The company has been forced to reduce its price range to 180-200p from 200-275p. The new price range values Ocado at £720-800m. Is management team have been branded ‘arrogant' by some market commentators, as the firm made a £2.7m loss last year. The firm raised just £10m from a customer share offer, well below the £50m expected, and has had to allocate a higher proportion of shares to its top level investors.
However, the private equity industry may find the story of Ocado familiar, with UK IPOs struggling in 2010 despite a general rebound in market sentiments across Europe. Many IPOs have been planned in the UK this year, including those of Newlook and Travelport, but just two private equity owned companies have floated so far in 2010. This compares with four each in the Nordic and DACH regions.

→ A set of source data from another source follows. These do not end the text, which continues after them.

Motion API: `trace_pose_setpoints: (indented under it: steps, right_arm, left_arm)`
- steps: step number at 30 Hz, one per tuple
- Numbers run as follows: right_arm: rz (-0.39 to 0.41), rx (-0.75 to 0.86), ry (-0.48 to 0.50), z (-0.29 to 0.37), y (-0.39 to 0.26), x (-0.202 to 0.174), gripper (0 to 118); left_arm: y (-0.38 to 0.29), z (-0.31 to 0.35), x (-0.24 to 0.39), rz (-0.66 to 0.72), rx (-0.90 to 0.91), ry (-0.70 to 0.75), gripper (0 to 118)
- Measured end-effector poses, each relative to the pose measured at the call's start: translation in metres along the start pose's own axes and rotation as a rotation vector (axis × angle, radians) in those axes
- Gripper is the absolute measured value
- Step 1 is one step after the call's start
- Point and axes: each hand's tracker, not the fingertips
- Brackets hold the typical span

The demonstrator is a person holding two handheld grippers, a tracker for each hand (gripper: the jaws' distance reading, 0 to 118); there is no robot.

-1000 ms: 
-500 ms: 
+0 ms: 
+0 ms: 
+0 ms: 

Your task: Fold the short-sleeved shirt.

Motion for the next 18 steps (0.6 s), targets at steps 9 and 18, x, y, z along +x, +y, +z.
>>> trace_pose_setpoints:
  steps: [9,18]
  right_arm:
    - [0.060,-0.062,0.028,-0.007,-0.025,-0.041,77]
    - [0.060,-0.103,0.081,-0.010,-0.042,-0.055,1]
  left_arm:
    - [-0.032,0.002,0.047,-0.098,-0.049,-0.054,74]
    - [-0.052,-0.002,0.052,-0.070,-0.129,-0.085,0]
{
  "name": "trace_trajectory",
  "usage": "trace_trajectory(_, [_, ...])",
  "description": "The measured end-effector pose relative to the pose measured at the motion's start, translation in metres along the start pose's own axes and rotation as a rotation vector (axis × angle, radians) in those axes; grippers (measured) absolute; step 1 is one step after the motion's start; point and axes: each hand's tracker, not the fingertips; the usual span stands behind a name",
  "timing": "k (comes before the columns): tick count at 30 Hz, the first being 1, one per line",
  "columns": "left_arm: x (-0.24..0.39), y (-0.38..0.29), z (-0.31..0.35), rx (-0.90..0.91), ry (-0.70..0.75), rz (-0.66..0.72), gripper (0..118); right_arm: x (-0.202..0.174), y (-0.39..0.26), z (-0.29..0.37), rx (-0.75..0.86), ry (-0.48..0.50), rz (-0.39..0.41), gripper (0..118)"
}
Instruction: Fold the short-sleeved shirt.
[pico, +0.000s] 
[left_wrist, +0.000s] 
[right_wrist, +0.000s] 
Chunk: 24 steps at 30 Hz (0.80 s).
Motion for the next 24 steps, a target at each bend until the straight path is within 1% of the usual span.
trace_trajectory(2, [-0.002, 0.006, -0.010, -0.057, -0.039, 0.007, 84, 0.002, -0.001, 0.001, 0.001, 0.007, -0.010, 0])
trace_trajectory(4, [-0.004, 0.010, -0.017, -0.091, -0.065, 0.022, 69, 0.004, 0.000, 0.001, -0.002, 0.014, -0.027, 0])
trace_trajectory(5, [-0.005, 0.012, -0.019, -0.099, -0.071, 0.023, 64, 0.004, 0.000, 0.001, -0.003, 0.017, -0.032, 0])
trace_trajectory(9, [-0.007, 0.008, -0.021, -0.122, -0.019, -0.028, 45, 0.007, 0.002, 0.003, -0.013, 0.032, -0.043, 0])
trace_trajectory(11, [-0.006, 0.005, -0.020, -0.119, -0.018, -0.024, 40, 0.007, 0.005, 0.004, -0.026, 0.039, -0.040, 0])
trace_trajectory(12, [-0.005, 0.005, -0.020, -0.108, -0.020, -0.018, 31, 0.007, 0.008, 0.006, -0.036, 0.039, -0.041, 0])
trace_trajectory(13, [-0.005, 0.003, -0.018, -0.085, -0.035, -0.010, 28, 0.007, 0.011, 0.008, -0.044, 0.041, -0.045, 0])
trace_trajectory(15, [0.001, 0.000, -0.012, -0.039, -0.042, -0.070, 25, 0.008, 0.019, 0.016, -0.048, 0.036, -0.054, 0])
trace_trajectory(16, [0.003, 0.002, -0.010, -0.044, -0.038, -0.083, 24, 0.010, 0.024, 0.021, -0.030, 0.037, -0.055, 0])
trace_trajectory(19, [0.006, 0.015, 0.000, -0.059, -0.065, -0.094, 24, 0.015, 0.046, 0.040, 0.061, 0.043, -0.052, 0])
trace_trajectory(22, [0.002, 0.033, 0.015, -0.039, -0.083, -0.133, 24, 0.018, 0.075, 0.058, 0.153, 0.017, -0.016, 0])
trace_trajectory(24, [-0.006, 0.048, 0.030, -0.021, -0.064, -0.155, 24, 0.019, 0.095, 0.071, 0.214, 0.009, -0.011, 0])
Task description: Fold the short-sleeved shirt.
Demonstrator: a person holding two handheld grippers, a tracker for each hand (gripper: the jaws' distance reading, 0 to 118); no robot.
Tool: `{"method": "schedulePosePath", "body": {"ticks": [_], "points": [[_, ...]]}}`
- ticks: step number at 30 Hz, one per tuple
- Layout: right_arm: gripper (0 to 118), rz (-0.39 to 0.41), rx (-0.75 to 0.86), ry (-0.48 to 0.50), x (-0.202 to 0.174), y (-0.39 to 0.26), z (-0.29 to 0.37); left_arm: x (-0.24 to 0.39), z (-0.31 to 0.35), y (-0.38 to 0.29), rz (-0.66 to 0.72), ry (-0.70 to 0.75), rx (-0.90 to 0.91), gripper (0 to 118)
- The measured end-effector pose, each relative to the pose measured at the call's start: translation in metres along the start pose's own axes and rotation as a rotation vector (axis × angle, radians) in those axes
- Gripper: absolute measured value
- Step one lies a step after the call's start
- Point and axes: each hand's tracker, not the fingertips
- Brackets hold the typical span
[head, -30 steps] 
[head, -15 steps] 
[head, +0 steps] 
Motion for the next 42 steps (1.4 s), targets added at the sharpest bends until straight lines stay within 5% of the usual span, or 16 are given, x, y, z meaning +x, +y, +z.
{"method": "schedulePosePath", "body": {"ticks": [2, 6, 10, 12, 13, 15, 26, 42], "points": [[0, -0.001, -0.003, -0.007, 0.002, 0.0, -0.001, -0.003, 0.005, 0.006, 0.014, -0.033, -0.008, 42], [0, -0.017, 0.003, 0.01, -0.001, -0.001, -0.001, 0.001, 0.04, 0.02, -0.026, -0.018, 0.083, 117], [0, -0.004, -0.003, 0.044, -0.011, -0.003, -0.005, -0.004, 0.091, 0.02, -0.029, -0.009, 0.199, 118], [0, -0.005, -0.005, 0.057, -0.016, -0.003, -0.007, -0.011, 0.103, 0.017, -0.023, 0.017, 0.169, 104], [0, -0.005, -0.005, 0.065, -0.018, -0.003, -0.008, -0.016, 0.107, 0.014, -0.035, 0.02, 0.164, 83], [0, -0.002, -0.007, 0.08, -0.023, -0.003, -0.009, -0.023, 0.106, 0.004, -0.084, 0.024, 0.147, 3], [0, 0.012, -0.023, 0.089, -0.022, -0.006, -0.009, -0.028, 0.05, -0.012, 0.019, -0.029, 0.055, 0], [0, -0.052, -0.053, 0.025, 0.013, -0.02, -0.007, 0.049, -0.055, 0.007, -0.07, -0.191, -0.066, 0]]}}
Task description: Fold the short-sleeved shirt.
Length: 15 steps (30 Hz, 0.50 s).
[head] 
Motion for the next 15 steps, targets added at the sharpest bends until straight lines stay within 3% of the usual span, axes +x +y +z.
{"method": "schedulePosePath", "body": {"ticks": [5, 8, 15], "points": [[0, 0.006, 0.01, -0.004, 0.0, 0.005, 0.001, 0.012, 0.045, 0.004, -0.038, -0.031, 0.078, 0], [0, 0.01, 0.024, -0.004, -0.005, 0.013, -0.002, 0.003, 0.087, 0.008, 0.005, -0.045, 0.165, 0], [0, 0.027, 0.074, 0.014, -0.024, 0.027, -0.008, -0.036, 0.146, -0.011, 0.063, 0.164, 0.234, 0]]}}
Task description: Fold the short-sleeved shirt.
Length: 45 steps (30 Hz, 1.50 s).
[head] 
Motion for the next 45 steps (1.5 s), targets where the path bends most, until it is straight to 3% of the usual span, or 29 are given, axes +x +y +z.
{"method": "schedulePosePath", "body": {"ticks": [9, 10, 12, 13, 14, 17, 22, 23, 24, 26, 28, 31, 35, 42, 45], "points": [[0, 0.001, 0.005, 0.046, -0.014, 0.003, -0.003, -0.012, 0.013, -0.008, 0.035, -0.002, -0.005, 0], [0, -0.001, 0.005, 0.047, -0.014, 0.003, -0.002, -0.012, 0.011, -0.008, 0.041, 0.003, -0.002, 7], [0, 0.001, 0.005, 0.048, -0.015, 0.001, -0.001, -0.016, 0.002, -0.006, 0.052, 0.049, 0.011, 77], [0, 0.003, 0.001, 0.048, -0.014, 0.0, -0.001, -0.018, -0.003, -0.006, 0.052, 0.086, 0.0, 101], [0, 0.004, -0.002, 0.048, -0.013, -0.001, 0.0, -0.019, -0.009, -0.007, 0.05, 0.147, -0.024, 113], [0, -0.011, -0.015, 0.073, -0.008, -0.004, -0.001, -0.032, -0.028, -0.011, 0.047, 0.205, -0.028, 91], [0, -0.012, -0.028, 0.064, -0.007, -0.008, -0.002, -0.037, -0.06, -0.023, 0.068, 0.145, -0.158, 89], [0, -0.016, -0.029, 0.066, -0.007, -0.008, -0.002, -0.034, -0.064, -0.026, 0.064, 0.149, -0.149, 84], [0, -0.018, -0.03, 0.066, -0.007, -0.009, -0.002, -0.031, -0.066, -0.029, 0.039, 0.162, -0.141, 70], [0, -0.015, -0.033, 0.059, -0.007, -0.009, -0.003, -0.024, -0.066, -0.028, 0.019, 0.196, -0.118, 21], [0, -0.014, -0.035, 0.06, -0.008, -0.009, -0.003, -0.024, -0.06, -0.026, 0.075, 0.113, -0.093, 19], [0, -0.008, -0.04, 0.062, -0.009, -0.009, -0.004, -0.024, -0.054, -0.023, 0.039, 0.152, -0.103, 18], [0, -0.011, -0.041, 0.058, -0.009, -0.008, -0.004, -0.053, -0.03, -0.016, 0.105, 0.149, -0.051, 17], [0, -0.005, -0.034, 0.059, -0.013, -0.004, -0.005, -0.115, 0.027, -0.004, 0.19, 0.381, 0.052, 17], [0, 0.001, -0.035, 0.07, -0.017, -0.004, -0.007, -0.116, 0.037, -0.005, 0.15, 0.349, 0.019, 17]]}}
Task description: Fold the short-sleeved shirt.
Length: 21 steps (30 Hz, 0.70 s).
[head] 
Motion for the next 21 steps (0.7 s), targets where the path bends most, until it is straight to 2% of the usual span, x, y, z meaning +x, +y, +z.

UK private equity IPO volume is still well below that seen pre-recession. According to unquote" data, IPOs have become increasingly unpopular among private equity fund managers since hitting 23 in 2005, steadily falling each year, with just two in both 2009 and 2010 to date. With the FTSE All-Share index currently at 2,703, well below its most recent peak of 3,467 seen in late 2007, UK public markets have failed to make a significant recovery, it seems. London markets have been volatile for much of the past decade, and are simply too unpredictable to make a reliable exit in many cases.
While institutional investors have secured Ocado's IPO, the firm clearly demonstrates the difficulties of entering the UK's public markets, with its share price falling 9% today despite the price cut. Management teams and private investors will need to ensure they have a solid business with good profit potential before daring to approach UK public investors.